Sur les conclusions aux fins d'annulation :

4. En premier lieu, M. H reprend le moyen tiré de l'incompétence du signataire de l'arrêté du 14 décembre 2020 en soutenant que Mme D C, chef du bureau de l'asile et du guichet unique, signataire de l'arrêté contesté, n'était pas compétente pour le signer dès lors qu'elle ne justifie pas de l'absence ou de l'empêchement de l'autorité qu'elle a remplacée. Toutefois, ainsi que l'a relevé le premier juge, par un arrêté du 31 août 2020 régulièrement publié au recueil des actes administratifs de la préfecture, la préfète de la Gironde a donné délégation de signature à Mme C en l'absence de M. B I, Mme F, Mme J et M. A E, à l'effet de signer les arrêtés d'éloignement des étrangers. Si M. H allègue que la preuve de l'empêchement des personnes qui disposaient préalablement de la compétence n'est pas rapportée, il appartient à la partie contestant la compétence de l'auteur pour signer l'arrêté en litige d'établir que le préfet ou son délégataire n'était ni absent ni empêché. M. H n'apporte aucun élément à l'appui de ses allégations et cette circonstance ne ressort pas non plus des pièces du dossier. Par suite, le moyen tiré de l'incompétence du signataire de l'arrêté en litige ne peut qu'être écarté.

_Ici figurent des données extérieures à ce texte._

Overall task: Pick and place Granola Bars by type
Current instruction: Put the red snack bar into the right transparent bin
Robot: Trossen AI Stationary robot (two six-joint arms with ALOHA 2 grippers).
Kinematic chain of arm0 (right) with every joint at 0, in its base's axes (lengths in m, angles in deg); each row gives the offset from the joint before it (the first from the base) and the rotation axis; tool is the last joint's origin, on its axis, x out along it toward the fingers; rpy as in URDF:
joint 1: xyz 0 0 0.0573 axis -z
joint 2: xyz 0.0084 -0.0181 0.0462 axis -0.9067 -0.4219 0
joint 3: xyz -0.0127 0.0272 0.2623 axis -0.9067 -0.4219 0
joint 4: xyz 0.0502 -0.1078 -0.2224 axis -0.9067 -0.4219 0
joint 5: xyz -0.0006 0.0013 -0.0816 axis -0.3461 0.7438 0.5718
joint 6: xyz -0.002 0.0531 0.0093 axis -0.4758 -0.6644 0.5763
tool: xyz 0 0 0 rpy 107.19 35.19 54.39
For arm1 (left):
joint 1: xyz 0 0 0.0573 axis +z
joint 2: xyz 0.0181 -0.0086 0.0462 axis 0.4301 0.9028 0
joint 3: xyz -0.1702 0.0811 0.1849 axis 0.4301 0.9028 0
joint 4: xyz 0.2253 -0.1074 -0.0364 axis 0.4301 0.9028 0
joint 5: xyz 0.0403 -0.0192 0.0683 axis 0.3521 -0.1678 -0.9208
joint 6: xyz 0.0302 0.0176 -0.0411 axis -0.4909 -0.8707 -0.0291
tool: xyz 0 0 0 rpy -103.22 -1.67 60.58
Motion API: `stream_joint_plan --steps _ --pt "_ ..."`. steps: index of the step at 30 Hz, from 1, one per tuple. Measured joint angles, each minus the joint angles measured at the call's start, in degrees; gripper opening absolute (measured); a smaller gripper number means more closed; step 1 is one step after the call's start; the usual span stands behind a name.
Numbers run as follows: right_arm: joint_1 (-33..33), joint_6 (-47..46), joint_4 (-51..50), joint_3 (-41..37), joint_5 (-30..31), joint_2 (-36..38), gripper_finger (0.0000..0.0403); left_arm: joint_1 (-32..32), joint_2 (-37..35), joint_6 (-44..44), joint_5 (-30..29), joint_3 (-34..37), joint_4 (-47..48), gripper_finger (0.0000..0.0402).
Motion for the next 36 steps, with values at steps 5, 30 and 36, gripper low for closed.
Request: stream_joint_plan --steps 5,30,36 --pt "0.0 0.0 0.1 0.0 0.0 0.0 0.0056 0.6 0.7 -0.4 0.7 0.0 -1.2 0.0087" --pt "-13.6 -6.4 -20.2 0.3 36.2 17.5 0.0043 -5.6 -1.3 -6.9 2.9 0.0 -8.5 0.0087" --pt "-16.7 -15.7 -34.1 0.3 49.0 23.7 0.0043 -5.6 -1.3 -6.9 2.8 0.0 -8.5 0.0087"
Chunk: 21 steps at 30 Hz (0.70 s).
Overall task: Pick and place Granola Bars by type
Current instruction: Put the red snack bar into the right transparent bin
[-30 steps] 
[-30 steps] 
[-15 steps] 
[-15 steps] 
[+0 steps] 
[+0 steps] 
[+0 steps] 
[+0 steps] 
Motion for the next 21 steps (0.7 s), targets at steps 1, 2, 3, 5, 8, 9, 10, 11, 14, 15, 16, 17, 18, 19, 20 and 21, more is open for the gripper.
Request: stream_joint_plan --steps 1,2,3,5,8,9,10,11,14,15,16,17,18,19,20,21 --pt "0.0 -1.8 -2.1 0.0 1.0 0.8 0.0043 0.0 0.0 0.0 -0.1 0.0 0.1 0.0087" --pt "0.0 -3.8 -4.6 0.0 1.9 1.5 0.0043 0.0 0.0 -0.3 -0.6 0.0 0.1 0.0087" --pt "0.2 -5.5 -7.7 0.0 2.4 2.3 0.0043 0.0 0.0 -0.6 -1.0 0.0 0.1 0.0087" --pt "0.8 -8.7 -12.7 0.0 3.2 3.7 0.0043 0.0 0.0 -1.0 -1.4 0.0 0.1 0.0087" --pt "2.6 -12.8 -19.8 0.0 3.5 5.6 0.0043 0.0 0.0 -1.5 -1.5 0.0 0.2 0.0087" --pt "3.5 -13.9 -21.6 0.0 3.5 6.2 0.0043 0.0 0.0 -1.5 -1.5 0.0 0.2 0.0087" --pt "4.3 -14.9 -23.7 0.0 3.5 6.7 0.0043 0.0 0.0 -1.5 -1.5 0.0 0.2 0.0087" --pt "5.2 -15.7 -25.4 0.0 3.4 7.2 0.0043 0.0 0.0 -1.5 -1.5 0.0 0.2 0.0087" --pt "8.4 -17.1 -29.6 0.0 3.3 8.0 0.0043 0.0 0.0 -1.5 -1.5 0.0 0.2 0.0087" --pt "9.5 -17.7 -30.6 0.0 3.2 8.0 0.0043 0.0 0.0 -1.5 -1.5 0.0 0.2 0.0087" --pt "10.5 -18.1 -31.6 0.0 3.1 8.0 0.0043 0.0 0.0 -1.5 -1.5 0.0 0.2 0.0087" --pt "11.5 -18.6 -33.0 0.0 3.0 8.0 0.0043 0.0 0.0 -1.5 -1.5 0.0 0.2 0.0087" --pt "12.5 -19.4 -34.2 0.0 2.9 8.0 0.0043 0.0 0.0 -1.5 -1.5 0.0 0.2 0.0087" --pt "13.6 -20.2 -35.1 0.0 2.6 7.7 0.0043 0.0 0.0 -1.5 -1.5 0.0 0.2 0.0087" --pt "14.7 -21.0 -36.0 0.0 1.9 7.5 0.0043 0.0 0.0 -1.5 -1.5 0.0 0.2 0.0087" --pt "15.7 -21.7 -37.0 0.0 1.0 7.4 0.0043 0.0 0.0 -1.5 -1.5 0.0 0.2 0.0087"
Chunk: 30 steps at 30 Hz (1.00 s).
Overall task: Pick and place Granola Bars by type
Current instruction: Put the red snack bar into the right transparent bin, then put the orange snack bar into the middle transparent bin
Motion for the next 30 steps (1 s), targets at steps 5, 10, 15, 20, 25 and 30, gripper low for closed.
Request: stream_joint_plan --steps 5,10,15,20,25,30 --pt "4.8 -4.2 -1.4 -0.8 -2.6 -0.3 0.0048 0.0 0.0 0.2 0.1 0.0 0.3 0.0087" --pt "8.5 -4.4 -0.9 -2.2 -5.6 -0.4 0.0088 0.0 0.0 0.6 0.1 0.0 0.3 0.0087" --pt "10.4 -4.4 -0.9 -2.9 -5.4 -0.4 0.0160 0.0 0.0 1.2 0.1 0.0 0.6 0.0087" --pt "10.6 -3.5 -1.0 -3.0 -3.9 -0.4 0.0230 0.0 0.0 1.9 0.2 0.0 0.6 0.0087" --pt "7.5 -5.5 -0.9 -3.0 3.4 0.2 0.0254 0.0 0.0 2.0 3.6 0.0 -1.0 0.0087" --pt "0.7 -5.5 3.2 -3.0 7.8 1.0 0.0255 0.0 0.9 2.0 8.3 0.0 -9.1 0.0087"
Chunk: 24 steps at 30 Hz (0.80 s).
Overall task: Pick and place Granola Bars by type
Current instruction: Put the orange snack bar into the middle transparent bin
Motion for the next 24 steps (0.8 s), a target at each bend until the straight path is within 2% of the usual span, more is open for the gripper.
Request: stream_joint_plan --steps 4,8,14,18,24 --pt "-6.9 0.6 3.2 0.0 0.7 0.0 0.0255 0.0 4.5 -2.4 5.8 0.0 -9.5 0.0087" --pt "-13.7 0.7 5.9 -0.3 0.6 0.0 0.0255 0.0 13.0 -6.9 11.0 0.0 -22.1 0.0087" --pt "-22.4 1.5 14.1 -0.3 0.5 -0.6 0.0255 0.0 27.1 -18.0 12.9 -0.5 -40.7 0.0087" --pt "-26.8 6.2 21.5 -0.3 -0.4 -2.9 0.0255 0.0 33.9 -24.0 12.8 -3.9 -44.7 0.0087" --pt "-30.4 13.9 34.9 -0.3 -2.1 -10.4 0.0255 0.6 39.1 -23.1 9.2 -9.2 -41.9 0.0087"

5. En second lieu, M. H reprend, dans des termes similaires et sans critique utile du jugement attaqué, les autres moyens soulevés en première instance. Toutefois, il ne produit aucune nouvelle pièce utile, ni n'apporte aucun élément de fait ou de droit nouveau de nature à remettre en cause l'appréciation du premier juge qui a pertinemment répondu aux moyens susvisés. Par suite, il y a lieu de les écarter par adoption des motifs retenus par tribunal administratif de Bordeaux.

6. Il résulte de ce qui précède que la requête d'appel est manifestement dépourvue de fondement et doit être rejetée selon la procédure prévue par les dispositions précitées du dernier alinéa de l'article R. 222-1 du code de justice administrative. Par voie de conséquence, ses conclusions à fin d'injonction ainsi que celles tendant au paiement des frais exposés et non compris dans les dépens doivent être rejetées.

ORDONNE

Article 1er : La requête de M. H est rejetée.

Article 2 : La présente ordonnance sera notifiée à M. G H. Une copie sera transmise pour information à la préfète de la Gironde.

Fait à Bordeaux, le 2022.

Brigitte PHEMOLANT

La République mande et ordonne au Ministre de l'intérieur en ce qui le concerne, et à tous huissiers de justice à ce requis, en ce qui concerne les voies de droit commun contre les parties privées, de pourvoir à l'exécution de la présente ordonnance.